10 October 2010

Three Weeks

So I have been here over three weeks now...in fact tomorrow will mark the beginning of week 4. I was forced to email him this past week to let him know the status of our stuff, and because I didn't just want to send a "business" email, I took the opportunity to put myself out there a bit. I was honest about how I feel and what I want to see us do but who knows if he will hear me or even respond.

I got a second email from the shippers about our stuff and still hadn't heard from him so I asked them to put the stuff in storage for now. I hope he will contact me soon with whatever the plans are since they were very vague when I left.

I have just started to get my mail from the old post office, so I should be getting the box that has my keys in it and I can finally get my truck. Last weekend we went down to see my mom so we could help her get some things done.
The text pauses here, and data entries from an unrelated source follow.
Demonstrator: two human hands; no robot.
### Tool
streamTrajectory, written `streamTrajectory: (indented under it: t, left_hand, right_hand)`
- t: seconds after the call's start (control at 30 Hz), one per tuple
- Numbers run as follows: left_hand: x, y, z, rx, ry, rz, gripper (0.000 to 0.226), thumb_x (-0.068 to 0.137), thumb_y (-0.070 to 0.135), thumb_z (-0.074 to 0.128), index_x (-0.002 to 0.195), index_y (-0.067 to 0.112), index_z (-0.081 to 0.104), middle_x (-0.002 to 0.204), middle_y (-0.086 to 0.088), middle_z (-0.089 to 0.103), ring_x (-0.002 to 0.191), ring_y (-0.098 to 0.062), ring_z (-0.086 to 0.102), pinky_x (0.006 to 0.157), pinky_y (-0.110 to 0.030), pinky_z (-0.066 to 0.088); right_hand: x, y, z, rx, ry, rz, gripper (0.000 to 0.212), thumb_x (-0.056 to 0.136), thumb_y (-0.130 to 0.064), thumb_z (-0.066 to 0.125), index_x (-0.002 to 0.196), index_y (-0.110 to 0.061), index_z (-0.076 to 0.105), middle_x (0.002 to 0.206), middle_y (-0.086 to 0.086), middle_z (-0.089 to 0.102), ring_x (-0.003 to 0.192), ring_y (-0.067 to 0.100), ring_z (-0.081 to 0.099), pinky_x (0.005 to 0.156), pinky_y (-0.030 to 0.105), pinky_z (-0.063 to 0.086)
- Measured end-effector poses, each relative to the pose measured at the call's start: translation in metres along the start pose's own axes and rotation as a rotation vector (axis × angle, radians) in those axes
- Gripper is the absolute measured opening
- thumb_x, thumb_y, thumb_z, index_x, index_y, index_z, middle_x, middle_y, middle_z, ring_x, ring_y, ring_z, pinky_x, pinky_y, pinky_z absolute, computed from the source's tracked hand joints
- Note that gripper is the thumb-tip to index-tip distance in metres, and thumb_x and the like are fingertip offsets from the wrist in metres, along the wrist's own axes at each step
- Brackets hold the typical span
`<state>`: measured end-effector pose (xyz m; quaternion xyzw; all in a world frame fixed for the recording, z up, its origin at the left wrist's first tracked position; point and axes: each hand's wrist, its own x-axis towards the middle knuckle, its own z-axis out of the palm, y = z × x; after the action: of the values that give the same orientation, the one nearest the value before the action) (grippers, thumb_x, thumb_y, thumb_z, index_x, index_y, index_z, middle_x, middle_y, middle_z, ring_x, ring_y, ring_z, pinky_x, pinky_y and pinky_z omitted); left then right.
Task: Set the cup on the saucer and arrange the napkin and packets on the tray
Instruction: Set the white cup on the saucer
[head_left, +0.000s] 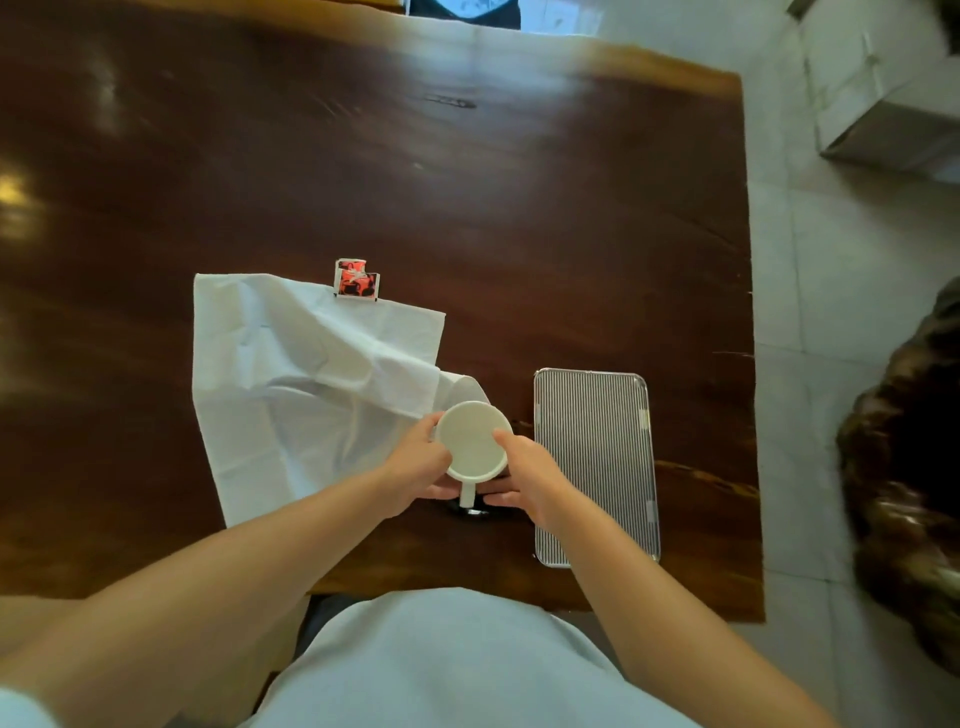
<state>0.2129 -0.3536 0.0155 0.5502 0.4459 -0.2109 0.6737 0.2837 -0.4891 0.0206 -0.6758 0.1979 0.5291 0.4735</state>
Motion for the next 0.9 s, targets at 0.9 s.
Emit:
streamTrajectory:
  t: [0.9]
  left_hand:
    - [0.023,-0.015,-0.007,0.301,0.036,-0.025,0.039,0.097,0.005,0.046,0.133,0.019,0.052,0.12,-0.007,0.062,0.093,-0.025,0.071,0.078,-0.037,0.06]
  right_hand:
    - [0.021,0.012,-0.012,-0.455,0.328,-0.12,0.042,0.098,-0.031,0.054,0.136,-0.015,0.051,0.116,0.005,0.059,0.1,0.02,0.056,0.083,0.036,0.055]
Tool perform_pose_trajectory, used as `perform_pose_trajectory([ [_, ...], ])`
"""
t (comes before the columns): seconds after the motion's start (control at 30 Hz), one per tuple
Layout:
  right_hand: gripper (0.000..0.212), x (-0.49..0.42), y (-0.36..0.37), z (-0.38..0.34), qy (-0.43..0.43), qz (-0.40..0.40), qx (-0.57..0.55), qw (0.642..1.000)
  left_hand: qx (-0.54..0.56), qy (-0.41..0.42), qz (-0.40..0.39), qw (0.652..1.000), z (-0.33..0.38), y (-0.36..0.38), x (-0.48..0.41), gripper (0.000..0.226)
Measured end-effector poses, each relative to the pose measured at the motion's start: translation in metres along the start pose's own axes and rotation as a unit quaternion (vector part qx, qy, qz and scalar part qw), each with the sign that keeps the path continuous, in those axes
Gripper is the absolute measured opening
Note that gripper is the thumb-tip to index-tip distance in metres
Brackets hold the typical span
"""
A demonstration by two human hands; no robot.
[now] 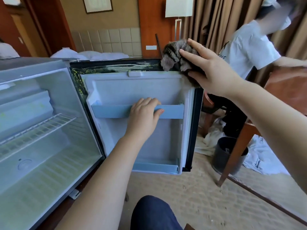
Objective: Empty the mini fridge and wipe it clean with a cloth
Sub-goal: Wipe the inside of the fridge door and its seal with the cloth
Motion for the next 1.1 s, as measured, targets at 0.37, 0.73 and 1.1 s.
perform_pose_trajectory([
  [0.37, 0.044, -0.066, 0.035, -0.043, 0.035, 0.016, -0.018, 0.999, -0.023, -0.096, 0.054, 0.994, -0.069, -0.03, -0.001, 0.021],
  [0.73, 0.05, -0.079, 0.063, -0.068, 0.03, 0.052, -0.057, 0.997, -0.004, -0.092, 0.067, 0.993, -0.068, -0.03, 0.001, 0.022],
  [1.1, 0.041, -0.009, 0.002, 0.04, 0.129, 0.143, -0.026, 0.981, 0.013, -0.113, 0.067, 0.991, -0.07, -0.019, -0.002, 0.025],
])
Point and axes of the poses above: each hand's wrist, its own x-axis away from the middle knuckle, its own y-axis out of the palm, z = x × y, the point moved 9 cm from there along -x, towards the middle knuckle, and after that the axes turned 8 degrees about z, right-handed, at the moved point
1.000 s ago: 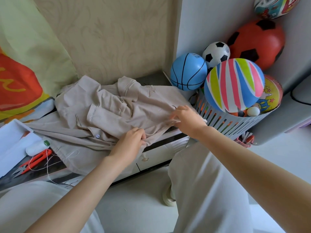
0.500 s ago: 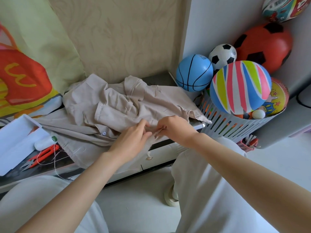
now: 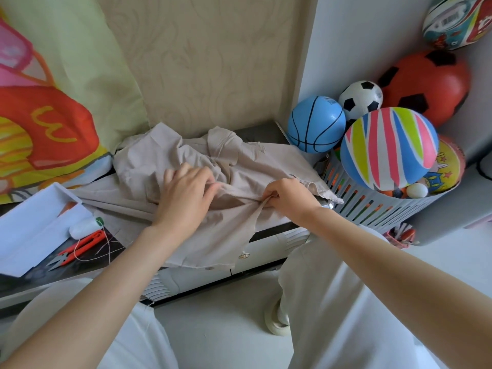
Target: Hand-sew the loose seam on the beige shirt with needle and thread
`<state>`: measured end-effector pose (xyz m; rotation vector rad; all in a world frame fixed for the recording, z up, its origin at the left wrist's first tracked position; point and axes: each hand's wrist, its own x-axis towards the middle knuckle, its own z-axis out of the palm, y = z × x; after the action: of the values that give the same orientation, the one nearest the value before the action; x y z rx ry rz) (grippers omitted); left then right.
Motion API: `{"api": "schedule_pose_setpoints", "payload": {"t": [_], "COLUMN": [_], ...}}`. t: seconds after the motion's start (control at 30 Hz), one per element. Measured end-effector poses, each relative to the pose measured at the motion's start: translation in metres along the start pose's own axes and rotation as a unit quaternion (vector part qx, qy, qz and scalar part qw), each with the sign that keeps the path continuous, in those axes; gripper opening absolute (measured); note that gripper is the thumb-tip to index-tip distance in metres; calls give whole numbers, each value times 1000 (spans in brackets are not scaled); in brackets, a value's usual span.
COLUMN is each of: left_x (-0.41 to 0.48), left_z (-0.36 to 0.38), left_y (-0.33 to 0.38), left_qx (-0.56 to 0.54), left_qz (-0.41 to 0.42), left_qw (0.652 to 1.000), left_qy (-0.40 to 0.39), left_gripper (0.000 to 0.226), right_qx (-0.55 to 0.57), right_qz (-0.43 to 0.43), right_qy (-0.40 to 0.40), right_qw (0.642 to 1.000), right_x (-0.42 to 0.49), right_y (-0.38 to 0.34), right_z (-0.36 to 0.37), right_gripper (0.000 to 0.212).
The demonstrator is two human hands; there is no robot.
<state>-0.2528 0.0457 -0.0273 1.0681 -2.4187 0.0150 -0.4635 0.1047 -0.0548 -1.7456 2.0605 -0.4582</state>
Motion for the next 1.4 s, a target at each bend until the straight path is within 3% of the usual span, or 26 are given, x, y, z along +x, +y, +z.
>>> {"api": "schedule_pose_setpoints", "payload": {"t": [0.07, 0.17, 0.3, 0.33, 0.4, 0.47, 0.53, 0.73, 0.93, 1.03, 1.13, 1.27, 1.4], "left_x": [1, 3, 7, 5, 1, -1, -3, -2, 3, 5, 8, 14, 14], "left_z": [-9, -4, 9, 12, 15, 17, 23, 42, 46, 46, 44, 40, 40], "left_y": [11, 4, -18, -18, -12, 2, 13, 10, 7, 4, 3, 6, 11], "left_qx": [-59, -95, 103, 132, 105, 40, 10, -13, -75, -82, -92, -104, -98], "left_qz": [5, -34, -96, -91, -64, -60, -75, -153, -191, -189, -192, -176, -159], "left_qw": [997, 994, 959, 956, 978, 991, 989, 966, 950, 943, 948, 969, 975], "left_qy": [41, -47, -247, -247, -169, -117, -125, -208, -236, -262, -238, -138, -120], "left_gripper": [19, 19, 9, 17, 27, 16, 11, 31, 27, 11, 15, 11, 14], "right_qx": [3, -4, -28, -31, -33, -32, -24, 25, 53, 28, -8, -22, 4], "right_qz": [5, 6, 20, 23, 29, 30, 24, -2, -1, 9, 26, 62, 49], "right_qy": [8, 4, -19, -20, -20, -17, -11, 21, 36, 40, 64, 98, 63], "right_qw": [1000, 1000, 999, 999, 999, 999, 999, 999, 998, 999, 998, 993, 997], "right_x": [3, 8, 8, 7, 5, 3, 2, -6, -4, -2, 4, 18, 17], "right_y": [-2, -2, 4, 5, 6, 7, 7, 10, 15, 14, 13, 11, 6], "right_z": [-1, -2, 1, 3, 6, 7, 6, 5, 5, 2, 1, 6, 18], "right_gripper": [18, 16, 16, 16, 19, 19, 19, 27, 23, 22, 26, 27, 39]}}
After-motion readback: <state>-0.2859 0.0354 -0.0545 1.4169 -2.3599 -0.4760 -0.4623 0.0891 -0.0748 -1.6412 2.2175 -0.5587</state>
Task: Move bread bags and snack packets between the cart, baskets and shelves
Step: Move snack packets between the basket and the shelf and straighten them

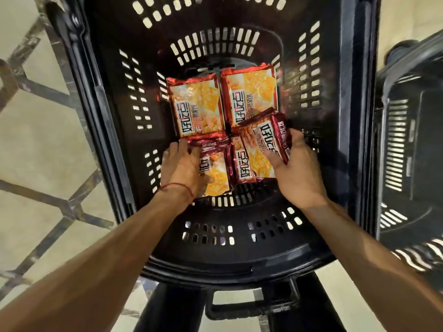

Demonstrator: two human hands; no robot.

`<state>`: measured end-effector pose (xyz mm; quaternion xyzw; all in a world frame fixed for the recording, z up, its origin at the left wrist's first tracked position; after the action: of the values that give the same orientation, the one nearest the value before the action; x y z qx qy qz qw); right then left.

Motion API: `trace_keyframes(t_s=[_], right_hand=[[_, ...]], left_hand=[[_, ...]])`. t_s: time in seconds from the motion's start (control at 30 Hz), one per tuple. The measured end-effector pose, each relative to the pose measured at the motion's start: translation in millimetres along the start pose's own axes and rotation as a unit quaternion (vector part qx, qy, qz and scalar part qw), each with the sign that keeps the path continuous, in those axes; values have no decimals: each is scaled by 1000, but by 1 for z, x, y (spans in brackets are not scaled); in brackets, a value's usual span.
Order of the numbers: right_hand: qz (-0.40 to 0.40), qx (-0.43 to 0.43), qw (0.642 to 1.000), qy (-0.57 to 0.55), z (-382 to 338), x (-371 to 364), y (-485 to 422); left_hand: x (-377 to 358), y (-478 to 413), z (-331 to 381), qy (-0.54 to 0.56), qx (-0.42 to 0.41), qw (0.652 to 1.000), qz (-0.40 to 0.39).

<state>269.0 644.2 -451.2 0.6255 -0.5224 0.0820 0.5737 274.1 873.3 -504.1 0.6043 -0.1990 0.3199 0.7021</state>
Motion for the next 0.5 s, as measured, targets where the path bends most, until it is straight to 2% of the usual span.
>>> trace_keyframes(t_s=[0.1,0.2,0.37,0.5], right_hand=[[-2,-14,1000,-18,-2,3,0],[2,-16,1000,-20,-3,8,6],[-5,-26,1000,-16,-7,27,35],[-14,-36,999,-31,-14,60,76]], left_hand=[[2,3,1,58,18,998,-11],[14,14,2,175,20,984,6],[38,55,7,350,51,933,65],[66,97,16,425,90,898,69]])
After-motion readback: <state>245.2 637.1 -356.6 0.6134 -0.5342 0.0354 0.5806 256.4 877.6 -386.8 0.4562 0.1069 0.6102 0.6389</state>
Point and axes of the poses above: each hand's wrist, its own y-axis away from the middle knuckle, its own x-axis out of the back of the hand, z = x × y, the point moved 1 cm from there along -y, towards the middle knuckle, and after that the axes turned 15 degrees about y, right-handed, at the moved point
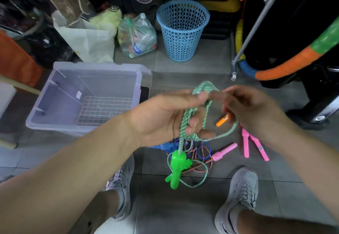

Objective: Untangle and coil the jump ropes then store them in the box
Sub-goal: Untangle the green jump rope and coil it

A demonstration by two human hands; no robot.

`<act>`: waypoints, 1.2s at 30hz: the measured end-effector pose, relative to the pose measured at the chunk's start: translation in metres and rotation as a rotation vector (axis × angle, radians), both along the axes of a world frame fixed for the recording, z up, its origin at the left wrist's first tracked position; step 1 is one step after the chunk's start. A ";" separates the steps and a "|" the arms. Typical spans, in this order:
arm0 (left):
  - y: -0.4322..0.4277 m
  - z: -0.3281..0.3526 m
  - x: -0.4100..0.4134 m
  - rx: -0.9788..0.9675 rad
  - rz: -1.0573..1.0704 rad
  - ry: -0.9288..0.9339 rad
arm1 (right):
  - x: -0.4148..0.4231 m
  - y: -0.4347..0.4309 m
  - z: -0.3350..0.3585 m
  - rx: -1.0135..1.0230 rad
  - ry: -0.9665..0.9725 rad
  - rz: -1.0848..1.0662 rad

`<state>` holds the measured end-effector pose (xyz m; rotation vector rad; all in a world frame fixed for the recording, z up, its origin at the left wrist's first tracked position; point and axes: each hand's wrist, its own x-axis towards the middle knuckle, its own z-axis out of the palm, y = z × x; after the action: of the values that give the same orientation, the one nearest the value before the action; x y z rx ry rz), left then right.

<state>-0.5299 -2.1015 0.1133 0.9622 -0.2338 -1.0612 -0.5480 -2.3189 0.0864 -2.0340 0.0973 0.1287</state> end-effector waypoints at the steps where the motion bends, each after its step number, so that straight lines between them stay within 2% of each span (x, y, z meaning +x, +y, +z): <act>1: 0.000 0.000 0.003 -0.037 0.065 0.035 | -0.003 0.004 -0.002 -0.023 0.035 0.033; 3: -0.001 0.001 0.007 -0.099 0.220 0.086 | -0.011 0.011 -0.003 -0.079 0.125 0.110; 6: -0.002 0.001 0.015 -0.141 0.423 0.045 | -0.023 0.020 -0.004 -0.139 0.250 0.284; 9: -0.001 -0.003 0.019 -0.060 0.517 -0.071 | -0.031 0.021 0.001 -0.317 0.226 0.543; 11: 0.000 -0.011 0.019 0.181 0.503 -0.194 | -0.033 0.021 0.008 -0.343 0.185 0.610; 13: 0.000 -0.019 0.012 0.405 0.394 -0.267 | -0.032 0.018 0.017 -0.232 0.149 0.585; 15: 0.001 -0.028 0.007 0.521 0.258 -0.277 | -0.027 0.013 0.025 -0.056 0.111 0.468; 16: 0.001 -0.029 0.002 0.518 0.176 -0.285 | -0.023 0.010 0.026 0.020 0.086 0.411; 18: -0.002 -0.026 -0.005 0.444 0.059 -0.287 | -0.018 0.005 0.027 0.094 0.007 0.346; 21: -0.002 -0.017 -0.008 0.353 0.006 -0.247 | -0.013 0.003 0.025 0.142 -0.085 0.245; 27: -0.002 -0.009 -0.007 0.149 -0.090 -0.149 | -0.003 0.000 0.015 0.129 -0.129 -0.017; 31: -0.002 -0.004 -0.003 -0.025 -0.013 -0.024 | -0.001 -0.002 0.002 0.042 -0.010 0.025; 36: 0.001 -0.003 0.012 -0.125 0.287 0.126 | -0.011 0.009 -0.007 -0.128 0.124 0.149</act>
<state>-0.5182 -2.1003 0.1102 0.7864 -0.0549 -0.8297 -0.5591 -2.3097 0.0794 -2.1599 0.0325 0.3502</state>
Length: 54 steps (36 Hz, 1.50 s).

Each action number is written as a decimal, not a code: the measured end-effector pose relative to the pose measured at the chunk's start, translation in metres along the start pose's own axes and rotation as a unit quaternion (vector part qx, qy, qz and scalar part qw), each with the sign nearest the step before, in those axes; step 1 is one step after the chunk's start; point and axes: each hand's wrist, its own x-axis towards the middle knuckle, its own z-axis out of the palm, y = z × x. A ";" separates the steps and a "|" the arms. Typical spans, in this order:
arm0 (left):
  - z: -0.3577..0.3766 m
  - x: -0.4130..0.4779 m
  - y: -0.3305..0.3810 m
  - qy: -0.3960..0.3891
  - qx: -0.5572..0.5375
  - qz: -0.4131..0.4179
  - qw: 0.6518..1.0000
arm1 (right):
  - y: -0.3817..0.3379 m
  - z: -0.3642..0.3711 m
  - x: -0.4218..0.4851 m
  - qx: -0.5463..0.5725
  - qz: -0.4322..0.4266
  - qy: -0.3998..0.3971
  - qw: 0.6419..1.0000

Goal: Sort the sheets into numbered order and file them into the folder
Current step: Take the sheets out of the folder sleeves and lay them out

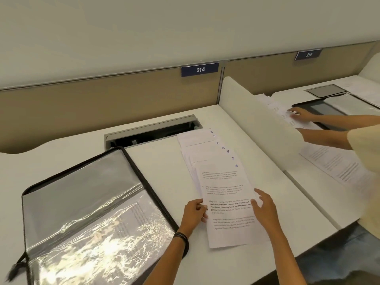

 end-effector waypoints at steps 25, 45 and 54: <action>-0.068 -0.018 -0.029 0.170 0.200 0.130 0.956 | 0.009 0.072 -0.009 -0.087 -0.063 -0.176 0.979; -0.183 -0.079 -0.081 0.087 0.402 -0.003 0.911 | -0.061 0.154 -0.046 -0.042 -0.122 -0.332 0.934; -0.187 -0.090 -0.096 -0.005 0.456 0.016 0.890 | -0.077 0.170 -0.056 -0.043 -0.136 -0.353 0.925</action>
She needed some technical support and then some physical laborers...so we did both. I think we relieved a lot of stress for both her and her husband (who is in the middle of going through chemo and radiation) by knocking some things out and it was nice to see them both since I haven't seen either of them for 3 years.

We are probably going to try to visit our dad this coming weekend as well...which will be nice too.

I am still completely stuck and devastated. I cry pretty much every day and I don't see that changing any time soon. I had a bit of a panic attack the other day because I am really not sure I can survive this or if I even want to. I can't imagine being alone for the rest of my life, and I can't believe how foolish I was to believe him that he was going to be with me forever and not ever hurt me like he just has.